#### ACTIVITY
Down to the last line, print the material below verbatim.

#### INFORMATION SHOWN
● ● ●

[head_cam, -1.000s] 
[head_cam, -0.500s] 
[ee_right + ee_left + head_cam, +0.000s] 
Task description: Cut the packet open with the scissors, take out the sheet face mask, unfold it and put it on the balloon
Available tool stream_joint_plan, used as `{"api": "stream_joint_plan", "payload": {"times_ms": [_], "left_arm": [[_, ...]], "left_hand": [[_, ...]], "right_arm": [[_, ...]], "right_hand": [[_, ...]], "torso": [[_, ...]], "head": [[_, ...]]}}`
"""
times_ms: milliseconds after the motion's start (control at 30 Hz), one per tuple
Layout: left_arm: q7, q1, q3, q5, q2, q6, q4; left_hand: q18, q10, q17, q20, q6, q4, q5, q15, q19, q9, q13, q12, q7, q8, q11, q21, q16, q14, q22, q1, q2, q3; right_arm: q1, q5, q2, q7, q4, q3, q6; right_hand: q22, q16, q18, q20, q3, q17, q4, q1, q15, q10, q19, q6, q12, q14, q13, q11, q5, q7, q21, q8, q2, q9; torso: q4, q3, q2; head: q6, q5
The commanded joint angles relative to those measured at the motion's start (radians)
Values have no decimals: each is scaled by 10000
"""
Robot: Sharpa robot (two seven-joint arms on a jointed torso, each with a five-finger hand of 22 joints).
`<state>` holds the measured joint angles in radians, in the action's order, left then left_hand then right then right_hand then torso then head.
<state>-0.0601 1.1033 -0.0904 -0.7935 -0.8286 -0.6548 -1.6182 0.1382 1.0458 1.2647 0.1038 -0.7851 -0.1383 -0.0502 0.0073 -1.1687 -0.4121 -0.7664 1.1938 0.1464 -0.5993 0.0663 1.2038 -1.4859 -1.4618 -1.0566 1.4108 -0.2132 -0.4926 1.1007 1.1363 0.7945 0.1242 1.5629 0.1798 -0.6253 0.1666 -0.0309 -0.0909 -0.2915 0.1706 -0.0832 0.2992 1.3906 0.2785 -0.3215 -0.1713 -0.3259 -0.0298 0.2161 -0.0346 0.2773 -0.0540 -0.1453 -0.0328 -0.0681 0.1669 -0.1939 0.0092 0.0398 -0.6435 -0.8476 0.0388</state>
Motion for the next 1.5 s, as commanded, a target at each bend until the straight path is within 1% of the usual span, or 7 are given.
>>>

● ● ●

#### ANSWER BOX
[head_cam, -1.000s] 
[head_cam, -0.500s] 
[ee_right + ee_left + head_cam, +0.000s] 
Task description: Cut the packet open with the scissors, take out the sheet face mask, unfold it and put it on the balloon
Available tool stream_joint_plan, used as `{"api": "stream_joint_plan", "payload": {"times_ms": [_], "left_arm": [[_, ...]], "left_hand": [[_, ...]], "right_arm": [[_, ...]], "right_hand": [[_, ...]], "torso": [[_, ...]], "head": [[_, ...]]}}`
"""
times_ms: milliseconds after the motion's start (control at 30 Hz), one per tuple
Layout: left_arm: q7, q1, q3, q5, q2, q6, q4; left_hand: q18, q10, q17, q20, q6, q4, q5, q15, q19, q9, q13, q12, q7, q8, q11, q21, q16, q14, q22, q1, q2, q3; right_arm: q1, q5, q2, q7, q4, q3, q6; right_hand: q22, q16, q18, q20, q3, q17, q4, q1, q15, q10, q19, q6, q12, q14, q13, q11, q5, q7, q21, q8, q2, q9; torso: q4, q3, q2; head: q6, q5
The commanded joint angles relative to those measured at the motion's start (radians)
Values have no decimals: each is scaled by 10000
"""
Robot: Sharpa robot (two seven-joint arms on a jointed torso, each with a five-finger hand of 22 joints).
`<state>` holds the measured joint angles in radians, in the action's order, left then left_hand then right then right_hand then torso then head.
<state>-0.0601 1.1033 -0.0904 -0.7935 -0.8286 -0.6548 -1.6182 0.1382 1.0458 1.2647 0.1038 -0.7851 -0.1383 -0.0502 0.0073 -1.1687 -0.4121 -0.7664 1.1938 0.1464 -0.5993 0.0663 1.2038 -1.4859 -1.4618 -1.0566 1.4108 -0.2132 -0.4926 1.1007 1.1363 0.7945 0.1242 1.5629 0.1798 -0.6253 0.1666 -0.0309 -0.0909 -0.2915 0.1706 -0.0832 0.2992 1.3906 0.2785 -0.3215 -0.1713 -0.3259 -0.0298 0.2161 -0.0346 0.2773 -0.0540 -0.1453 -0.0328 -0.0681 0.1669 -0.1939 0.0092 0.0398 -0.6435 -0.8476 0.0388</state>
Motion for the next 1.5 s, as commanded, a target at each bend until the straight path is within 1% of the usual span, or 7 are given.
>>>

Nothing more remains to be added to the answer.